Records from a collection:

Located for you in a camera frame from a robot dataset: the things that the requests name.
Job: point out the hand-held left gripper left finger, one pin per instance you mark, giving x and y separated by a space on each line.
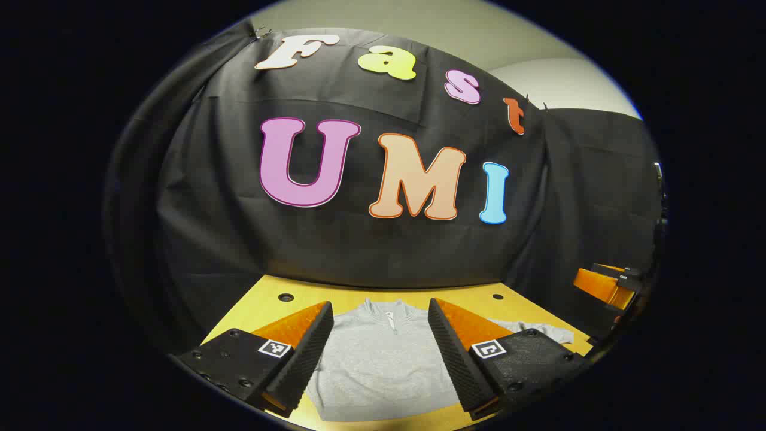
305 353

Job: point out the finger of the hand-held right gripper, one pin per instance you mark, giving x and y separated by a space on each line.
598 286

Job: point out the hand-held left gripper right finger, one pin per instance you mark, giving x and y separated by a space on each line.
452 353

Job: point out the black backdrop cloth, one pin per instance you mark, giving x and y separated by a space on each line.
371 251

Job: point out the grey zip-neck sweatshirt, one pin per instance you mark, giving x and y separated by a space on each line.
383 365

* [What you should do] Give all the records again, exactly, without images.

* [The answer]
Located for you in a camera frame from a robot dataset: the things that the requests name.
Job: point out the hand-held left gripper left finger, one pin per instance you mark, giving x and y separated by a space on each line.
305 353

Job: point out the finger of the hand-held right gripper, one pin per instance you mark, giving x and y separated by a space on each line.
598 286

Job: point out the hand-held left gripper right finger, one pin per instance you mark, giving x and y separated by a space on each line.
452 353

Job: point out the black backdrop cloth, one pin per instance you mark, giving x and y separated by a space on each line.
371 251

Job: point out the grey zip-neck sweatshirt, one pin per instance you mark, giving x and y separated by a space on each line.
383 365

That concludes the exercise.